[Data provided — start]

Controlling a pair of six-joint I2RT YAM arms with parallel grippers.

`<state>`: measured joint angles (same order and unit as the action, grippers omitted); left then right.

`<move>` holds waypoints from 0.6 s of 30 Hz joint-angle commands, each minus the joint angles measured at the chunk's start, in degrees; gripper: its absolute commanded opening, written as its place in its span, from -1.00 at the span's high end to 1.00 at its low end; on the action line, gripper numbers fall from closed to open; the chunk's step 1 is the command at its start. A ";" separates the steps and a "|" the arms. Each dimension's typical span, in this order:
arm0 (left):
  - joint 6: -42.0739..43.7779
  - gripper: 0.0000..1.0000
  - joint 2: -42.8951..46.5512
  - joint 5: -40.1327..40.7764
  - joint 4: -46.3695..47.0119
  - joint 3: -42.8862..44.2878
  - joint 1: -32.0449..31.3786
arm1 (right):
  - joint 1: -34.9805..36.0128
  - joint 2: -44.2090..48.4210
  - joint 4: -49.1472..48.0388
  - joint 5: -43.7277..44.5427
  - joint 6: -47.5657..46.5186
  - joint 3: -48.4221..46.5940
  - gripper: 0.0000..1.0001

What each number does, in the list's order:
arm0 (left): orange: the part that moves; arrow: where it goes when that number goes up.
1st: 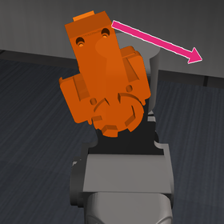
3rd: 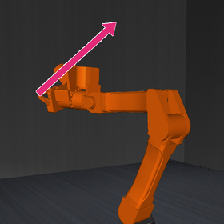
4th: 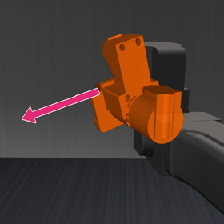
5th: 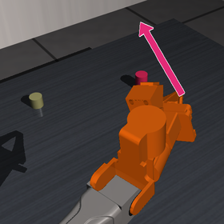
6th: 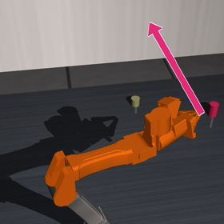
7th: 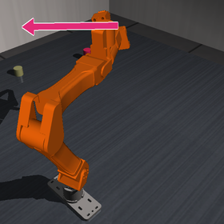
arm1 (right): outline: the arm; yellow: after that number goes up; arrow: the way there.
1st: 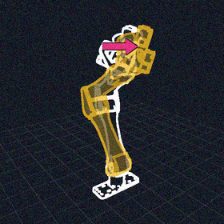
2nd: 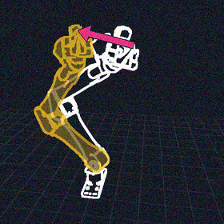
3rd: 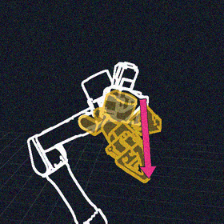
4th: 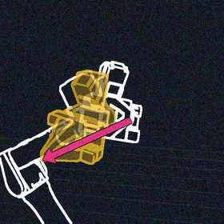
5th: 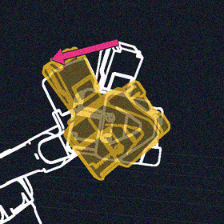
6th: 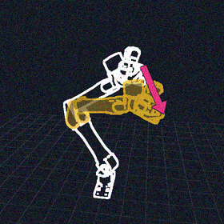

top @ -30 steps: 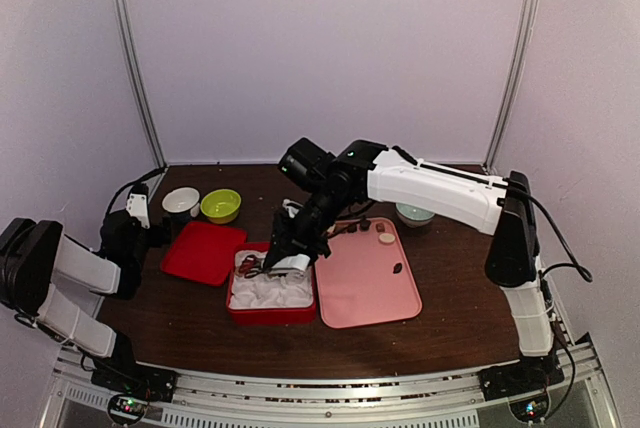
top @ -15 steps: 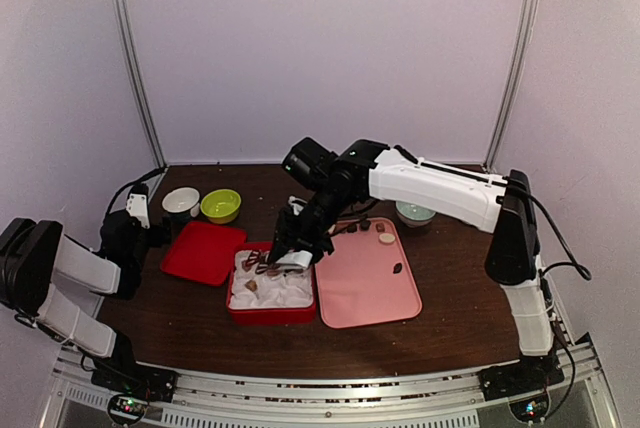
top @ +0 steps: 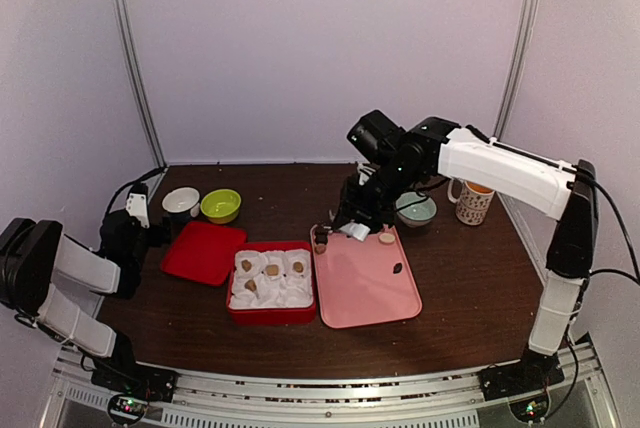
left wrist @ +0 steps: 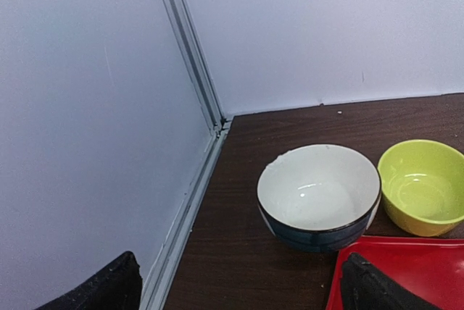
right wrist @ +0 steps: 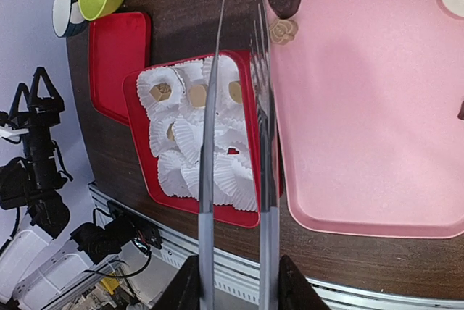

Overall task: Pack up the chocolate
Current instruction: Place the fake chocolate in the empty pocket of the box, then adjust the fake chocolate at the center of the board.

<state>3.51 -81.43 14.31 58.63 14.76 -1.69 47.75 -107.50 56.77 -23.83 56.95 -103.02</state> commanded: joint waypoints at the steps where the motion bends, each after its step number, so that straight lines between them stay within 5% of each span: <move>1: -1.10 -0.96 -0.22 -3.14 0.98 3.40 1.90 | -0.29 3.39 0.72 5.51 -1.62 3.34 0.39; 18: -1.19 -0.96 -0.22 -3.33 0.94 3.43 1.91 | -2.64 -8.71 14.41 15.75 -15.50 -11.95 0.39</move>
<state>3.05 -81.45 11.64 58.19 17.30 -0.21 45.58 -113.67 64.55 -13.23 46.15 -110.69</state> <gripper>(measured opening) 0.978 0.314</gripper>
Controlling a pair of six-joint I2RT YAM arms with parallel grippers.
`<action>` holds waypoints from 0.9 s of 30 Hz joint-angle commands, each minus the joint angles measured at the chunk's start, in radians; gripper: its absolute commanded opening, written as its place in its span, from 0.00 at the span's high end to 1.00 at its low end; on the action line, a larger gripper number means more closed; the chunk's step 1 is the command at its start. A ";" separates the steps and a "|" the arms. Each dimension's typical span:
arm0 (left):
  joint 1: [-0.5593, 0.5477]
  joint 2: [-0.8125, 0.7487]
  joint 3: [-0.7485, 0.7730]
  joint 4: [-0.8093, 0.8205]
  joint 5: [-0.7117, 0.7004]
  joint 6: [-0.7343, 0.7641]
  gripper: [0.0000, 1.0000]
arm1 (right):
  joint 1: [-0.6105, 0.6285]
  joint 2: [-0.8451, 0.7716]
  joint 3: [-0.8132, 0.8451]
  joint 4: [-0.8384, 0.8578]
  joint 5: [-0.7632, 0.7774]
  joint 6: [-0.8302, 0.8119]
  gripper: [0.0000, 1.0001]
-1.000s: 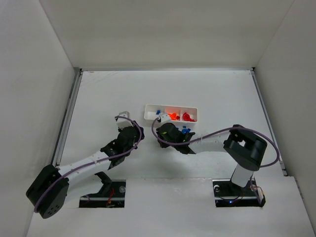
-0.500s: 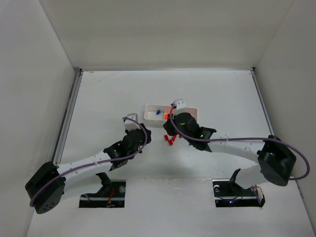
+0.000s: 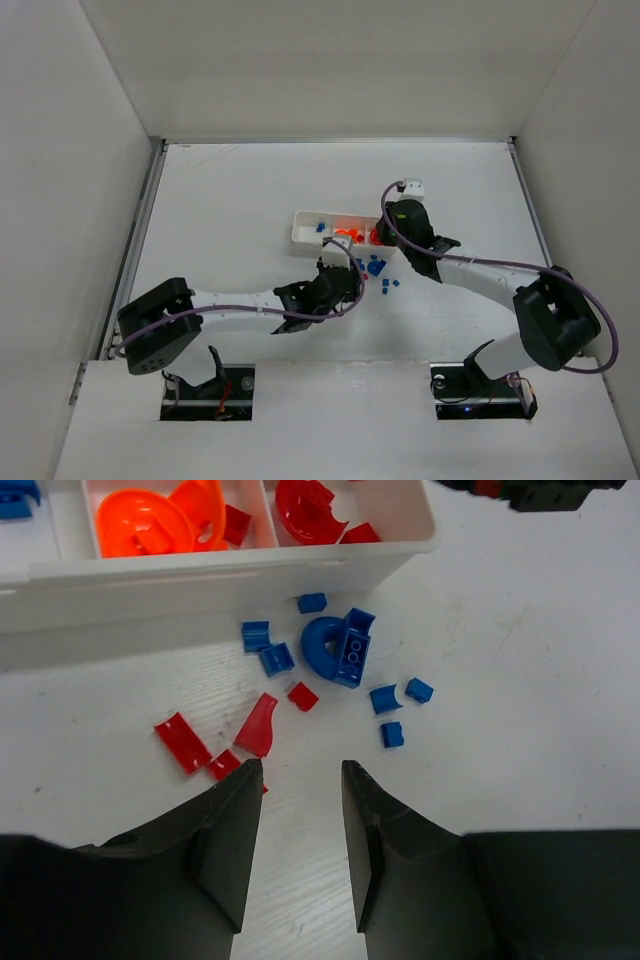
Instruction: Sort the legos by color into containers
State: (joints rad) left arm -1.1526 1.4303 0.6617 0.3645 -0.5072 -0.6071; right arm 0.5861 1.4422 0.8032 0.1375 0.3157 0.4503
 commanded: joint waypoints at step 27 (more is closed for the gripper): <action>0.024 0.459 0.398 0.076 0.030 0.236 0.61 | -0.021 -0.128 -0.131 0.131 -0.012 0.022 0.63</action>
State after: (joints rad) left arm -1.1484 1.8774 1.0096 0.4164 -0.4854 -0.4026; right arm 0.5659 1.3468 0.6815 0.1993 0.3157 0.4580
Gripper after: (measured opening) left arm 0.386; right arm 0.372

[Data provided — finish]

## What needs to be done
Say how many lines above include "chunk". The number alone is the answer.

## Reply
2